Sledge, 883 F. Supp. 2d at 84-85.

    As to Gaubert/Berkovitz step two, Sledge argues that the
exception does not protect Officer Sweithelm because he was
not actually exercising discretion. Instead, Sledge alleges,
Officer Sweithelm utterly neglected his duties. He stepped
outside to smoke, pace, and talk, but not to monitor inmates.
Sledge relies on other negligent guard cases. In those cases,
                                10
courts have held (or recognized the possibility in dicta) that the
discretionary function exception does not protect corrections
officers who are totally derelict of duty, for example, by packing
up personal belongings and leaving early, Chess v. United
States, 836 F. Supp. 2d 742, 751 (N.D. Ill. 2011), or by
completely failing to perform required inspections, Coulthurst
v. United States, 214 F.3d 106, 110-11 (2d Cir. 2000).

     The validity of the negligent guard theory is an open
question in this court. Even if that theory could ever allow a
plaintiff’s claim to survive the discretionary function exception,
it would not do so here. The Supreme Court stated in
Gaubert that the “focus of the inquiry [at step two] is not on the
agent’s subjective intent in exercising the discretion . . ., but on
the nature of the actions taken and on whether they are
susceptible to policy analysis.” 499 U.S. at 325. We read the
negligent guard cases in light of that statement. The problem
with packing up personal belongings while still on the clock, for
example, is not that a particular corrections officer does so for
purely personal non-policy reasons. The problem is that there
can never be a public-policy reason for doing so. Thus the
decision to pack up early is unprotected.

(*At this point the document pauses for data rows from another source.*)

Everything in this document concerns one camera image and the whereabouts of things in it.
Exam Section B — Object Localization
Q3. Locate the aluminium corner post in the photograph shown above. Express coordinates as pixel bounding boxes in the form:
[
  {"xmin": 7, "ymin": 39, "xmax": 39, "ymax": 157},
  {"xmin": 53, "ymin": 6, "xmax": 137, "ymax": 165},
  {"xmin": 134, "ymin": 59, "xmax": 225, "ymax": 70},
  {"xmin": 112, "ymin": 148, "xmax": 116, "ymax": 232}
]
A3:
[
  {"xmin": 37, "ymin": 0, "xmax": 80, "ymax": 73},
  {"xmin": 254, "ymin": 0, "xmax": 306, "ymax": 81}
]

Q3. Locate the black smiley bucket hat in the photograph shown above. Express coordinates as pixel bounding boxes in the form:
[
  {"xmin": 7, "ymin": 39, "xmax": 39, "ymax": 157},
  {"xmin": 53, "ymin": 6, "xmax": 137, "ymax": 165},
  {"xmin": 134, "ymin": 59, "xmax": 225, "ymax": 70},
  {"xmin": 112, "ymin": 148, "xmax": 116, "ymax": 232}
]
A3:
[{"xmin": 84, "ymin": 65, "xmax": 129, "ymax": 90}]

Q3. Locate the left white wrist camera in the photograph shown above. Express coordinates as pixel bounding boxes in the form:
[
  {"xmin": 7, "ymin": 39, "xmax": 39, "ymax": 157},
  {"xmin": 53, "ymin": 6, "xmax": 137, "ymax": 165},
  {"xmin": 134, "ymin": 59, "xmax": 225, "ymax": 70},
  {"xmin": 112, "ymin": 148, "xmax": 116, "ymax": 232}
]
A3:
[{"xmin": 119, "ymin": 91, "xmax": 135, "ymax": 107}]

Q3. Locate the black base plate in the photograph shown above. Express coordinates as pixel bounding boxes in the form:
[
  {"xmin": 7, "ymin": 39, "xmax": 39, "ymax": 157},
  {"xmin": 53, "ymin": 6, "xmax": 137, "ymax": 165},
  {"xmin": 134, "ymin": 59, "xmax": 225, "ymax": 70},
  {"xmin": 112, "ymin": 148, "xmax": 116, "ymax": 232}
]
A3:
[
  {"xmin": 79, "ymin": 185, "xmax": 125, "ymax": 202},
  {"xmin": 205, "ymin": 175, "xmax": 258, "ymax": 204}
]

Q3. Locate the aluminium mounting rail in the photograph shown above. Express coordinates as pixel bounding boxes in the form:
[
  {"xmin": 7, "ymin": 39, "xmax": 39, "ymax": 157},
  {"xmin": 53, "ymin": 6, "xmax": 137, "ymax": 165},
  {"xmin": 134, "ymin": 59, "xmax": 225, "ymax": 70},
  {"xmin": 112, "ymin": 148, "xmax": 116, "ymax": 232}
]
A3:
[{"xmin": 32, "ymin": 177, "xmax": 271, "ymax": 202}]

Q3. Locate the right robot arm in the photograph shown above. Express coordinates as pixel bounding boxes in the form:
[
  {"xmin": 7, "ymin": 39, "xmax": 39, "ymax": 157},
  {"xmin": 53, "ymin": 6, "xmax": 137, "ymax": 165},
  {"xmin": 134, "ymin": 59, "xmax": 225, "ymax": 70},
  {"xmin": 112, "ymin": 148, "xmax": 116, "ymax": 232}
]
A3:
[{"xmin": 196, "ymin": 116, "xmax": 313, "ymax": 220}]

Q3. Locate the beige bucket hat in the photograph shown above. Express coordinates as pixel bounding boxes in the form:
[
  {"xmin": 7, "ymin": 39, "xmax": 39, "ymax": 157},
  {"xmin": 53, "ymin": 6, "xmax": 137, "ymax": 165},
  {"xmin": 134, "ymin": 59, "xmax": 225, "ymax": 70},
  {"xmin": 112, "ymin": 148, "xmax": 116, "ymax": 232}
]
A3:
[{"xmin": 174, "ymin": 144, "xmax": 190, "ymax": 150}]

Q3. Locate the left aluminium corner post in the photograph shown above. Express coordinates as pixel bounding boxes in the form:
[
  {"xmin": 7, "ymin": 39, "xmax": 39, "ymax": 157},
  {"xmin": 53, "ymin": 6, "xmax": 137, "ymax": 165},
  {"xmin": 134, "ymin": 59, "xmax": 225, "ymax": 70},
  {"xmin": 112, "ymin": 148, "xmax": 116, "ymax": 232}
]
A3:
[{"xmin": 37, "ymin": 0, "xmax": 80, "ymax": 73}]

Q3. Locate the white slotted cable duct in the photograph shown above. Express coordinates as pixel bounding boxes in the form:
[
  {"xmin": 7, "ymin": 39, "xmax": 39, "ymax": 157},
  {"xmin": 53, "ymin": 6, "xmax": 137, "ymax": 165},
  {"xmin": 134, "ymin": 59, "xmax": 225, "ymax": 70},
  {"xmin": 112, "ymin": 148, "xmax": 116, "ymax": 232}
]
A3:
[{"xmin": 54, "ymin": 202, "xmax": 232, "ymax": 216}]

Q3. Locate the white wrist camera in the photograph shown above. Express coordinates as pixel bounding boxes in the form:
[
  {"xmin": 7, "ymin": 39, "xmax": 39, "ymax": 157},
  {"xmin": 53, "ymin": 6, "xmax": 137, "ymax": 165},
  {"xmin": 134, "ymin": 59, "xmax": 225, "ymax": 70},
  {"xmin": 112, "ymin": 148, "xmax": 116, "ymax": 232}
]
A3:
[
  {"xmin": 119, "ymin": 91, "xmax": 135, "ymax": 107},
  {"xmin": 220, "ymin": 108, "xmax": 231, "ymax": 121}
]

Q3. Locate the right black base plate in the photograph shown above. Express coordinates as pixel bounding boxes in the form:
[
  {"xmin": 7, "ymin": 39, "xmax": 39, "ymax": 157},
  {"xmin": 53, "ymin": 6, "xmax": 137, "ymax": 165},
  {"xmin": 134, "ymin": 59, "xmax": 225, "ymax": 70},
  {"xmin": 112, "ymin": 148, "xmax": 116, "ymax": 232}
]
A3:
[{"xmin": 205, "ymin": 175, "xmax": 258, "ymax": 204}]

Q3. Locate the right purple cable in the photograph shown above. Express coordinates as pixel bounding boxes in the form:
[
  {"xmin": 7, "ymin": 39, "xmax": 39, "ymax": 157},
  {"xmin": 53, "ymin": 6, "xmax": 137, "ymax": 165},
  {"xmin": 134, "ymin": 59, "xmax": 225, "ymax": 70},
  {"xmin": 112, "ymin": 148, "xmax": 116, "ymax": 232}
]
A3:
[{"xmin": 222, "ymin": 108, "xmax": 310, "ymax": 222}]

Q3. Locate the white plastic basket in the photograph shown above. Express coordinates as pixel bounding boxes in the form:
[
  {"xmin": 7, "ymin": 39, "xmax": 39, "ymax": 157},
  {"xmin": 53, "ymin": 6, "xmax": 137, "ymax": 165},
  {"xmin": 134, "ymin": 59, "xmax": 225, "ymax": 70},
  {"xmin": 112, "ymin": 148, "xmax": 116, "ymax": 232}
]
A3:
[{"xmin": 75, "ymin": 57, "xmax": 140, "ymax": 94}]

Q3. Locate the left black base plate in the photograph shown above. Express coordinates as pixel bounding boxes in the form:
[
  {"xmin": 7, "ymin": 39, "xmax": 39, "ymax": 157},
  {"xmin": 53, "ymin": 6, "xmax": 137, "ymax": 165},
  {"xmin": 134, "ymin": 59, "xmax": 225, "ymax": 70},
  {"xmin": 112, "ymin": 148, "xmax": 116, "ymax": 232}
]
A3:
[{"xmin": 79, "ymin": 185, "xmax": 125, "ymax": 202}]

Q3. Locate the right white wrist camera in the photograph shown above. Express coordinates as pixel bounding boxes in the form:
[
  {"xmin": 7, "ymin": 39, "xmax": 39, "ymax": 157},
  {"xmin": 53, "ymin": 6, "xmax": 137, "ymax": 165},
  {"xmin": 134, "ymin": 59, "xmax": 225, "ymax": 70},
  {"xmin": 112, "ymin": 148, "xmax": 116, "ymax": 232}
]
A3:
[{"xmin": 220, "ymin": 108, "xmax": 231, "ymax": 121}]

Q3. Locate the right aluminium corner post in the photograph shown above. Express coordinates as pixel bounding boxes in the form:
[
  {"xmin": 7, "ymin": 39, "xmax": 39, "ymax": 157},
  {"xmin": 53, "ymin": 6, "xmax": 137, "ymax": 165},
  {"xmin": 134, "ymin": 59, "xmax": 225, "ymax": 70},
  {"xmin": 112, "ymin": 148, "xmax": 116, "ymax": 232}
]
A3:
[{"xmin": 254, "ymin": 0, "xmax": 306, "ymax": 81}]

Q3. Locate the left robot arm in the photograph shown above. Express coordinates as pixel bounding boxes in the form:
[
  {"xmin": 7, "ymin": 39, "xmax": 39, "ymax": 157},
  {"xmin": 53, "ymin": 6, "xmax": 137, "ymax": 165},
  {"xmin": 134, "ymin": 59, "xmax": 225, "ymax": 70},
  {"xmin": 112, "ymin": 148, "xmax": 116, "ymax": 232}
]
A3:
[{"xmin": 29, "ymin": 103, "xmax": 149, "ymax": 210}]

     Aside from subjective intent, the “nature of the actions” that
might give rise to liability in this case is that Officer Sweithelm
stood outside without looking into the housing unit. Even if
Sledge is correct that Officer Sweithelm so acted merely to
satisfy a nicotine craving, that motivation is irrelevant. The
decision to stand outside, as explained above, is “susceptible to
policy analysis.” Id. Prison officials testified to several reasons
why they would permit, or even advise, a housing unit officer to
stand outside and monitor the compound during controlled
movements. Officer Sweithelm’s conduct is therefore protected
at step two, as well as step one. See Sledge, 883 F. Supp. 2d at
86-87.
                            11
     Because the discretionary function exception denies the
district court subject-matter jurisdiction over Sledge’s
complaint, the decision of the district court is

                                                  Affirmed.